## Required work
Repeat exactly, and nothing more, the lines from the one that includes "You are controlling" through the final line of the entries; skip the pictures.
***** Supplied data
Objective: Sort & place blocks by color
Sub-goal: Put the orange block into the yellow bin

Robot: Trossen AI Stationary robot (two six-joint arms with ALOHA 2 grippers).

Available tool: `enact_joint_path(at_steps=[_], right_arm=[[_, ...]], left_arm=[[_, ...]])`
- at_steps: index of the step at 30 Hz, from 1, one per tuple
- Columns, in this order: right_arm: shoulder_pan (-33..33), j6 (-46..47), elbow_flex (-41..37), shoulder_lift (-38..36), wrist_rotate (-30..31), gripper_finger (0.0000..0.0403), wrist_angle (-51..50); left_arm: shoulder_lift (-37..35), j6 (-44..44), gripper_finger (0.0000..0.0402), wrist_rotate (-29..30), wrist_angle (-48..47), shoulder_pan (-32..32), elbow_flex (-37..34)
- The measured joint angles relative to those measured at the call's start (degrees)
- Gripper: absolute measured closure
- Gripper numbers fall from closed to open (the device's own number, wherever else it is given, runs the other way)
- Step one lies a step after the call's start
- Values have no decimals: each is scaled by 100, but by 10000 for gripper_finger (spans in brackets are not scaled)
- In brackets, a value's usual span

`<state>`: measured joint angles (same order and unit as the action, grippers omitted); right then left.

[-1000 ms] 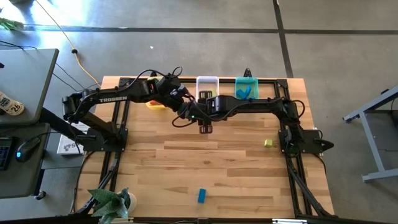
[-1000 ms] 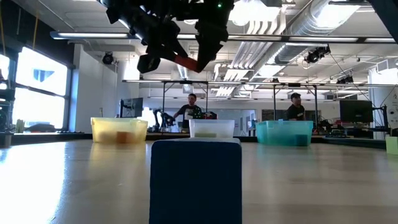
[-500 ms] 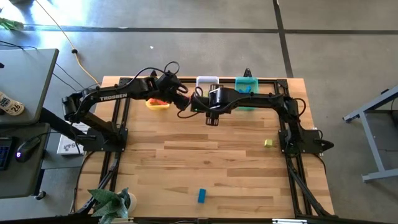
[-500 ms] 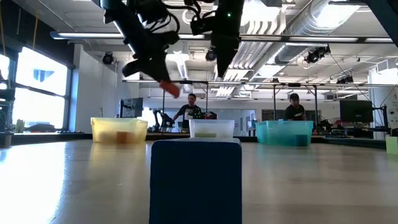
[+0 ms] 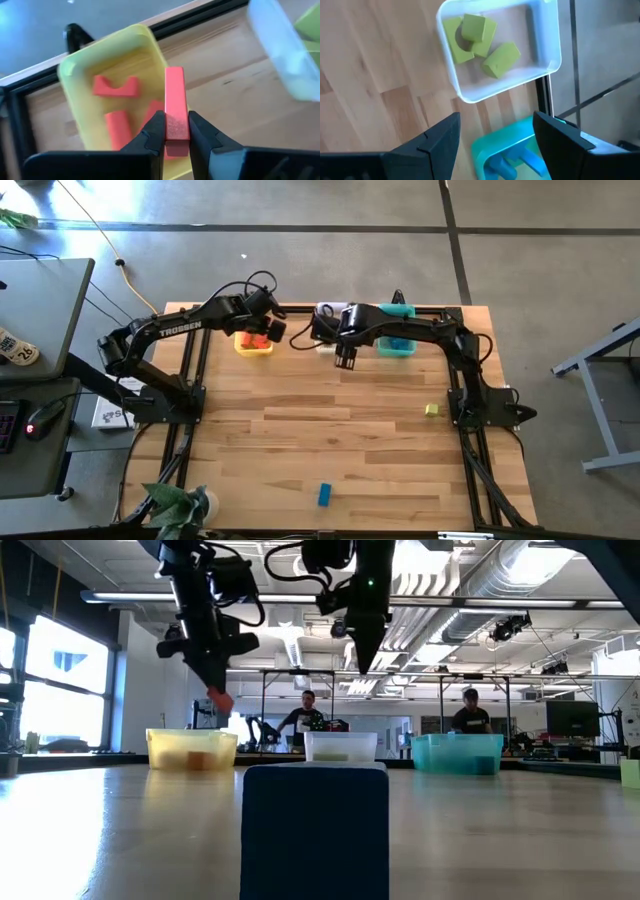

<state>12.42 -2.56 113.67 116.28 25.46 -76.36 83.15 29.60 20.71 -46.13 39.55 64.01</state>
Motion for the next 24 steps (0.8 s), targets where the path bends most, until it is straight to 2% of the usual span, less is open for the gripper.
enact_joint_path(at_steps=[6,14,20,24], right_arm=[[191,-32,-7,9,-195,167,134],[295,271,-7,14,-213,167,203],[281,707,-9,18,-542,167,48],[260,1149,-13,18,-759,167,-262]], left_arm=[[75,13,368,348,-384,73,9],[203,-131,365,444,-391,99,9],[205,-135,332,444,-384,99,9],[205,-440,303,389,-384,99,9]])
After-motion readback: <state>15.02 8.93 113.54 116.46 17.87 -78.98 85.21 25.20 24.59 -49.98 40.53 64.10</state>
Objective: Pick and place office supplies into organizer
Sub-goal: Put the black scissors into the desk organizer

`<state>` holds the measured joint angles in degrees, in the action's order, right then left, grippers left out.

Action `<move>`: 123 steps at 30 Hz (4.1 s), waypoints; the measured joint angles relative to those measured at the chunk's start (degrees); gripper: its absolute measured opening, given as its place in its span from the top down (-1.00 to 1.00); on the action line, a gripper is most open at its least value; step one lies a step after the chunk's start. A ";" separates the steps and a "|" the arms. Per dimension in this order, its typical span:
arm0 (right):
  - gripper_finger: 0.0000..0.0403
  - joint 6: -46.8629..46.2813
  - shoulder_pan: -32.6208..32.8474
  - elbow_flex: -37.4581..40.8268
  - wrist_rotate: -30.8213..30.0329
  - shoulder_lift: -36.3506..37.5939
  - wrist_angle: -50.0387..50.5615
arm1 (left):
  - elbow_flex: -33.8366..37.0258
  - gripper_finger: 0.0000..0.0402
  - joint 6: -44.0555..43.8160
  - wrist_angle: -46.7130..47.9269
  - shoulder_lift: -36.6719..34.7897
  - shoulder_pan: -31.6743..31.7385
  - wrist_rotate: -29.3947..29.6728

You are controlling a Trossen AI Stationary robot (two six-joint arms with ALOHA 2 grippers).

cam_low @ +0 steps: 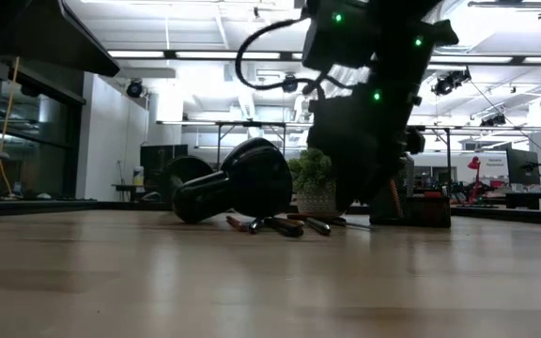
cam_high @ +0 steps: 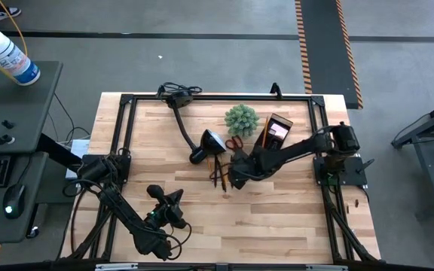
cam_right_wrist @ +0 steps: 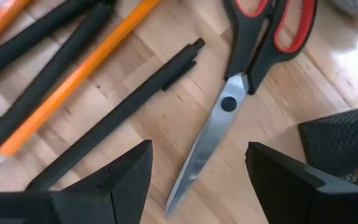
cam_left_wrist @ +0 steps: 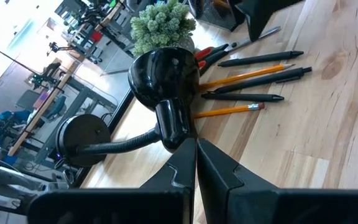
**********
## Answer area
You are controlling a Trossen AI Stationary robot (two six-joint arms with ALOHA 2 grippers).

cam_low @ +0 steps: 
cam_high @ +0 steps: 
cam_right_wrist @ +0 steps: 
cam_left_wrist @ +0 steps: 

No further output is required for this answer.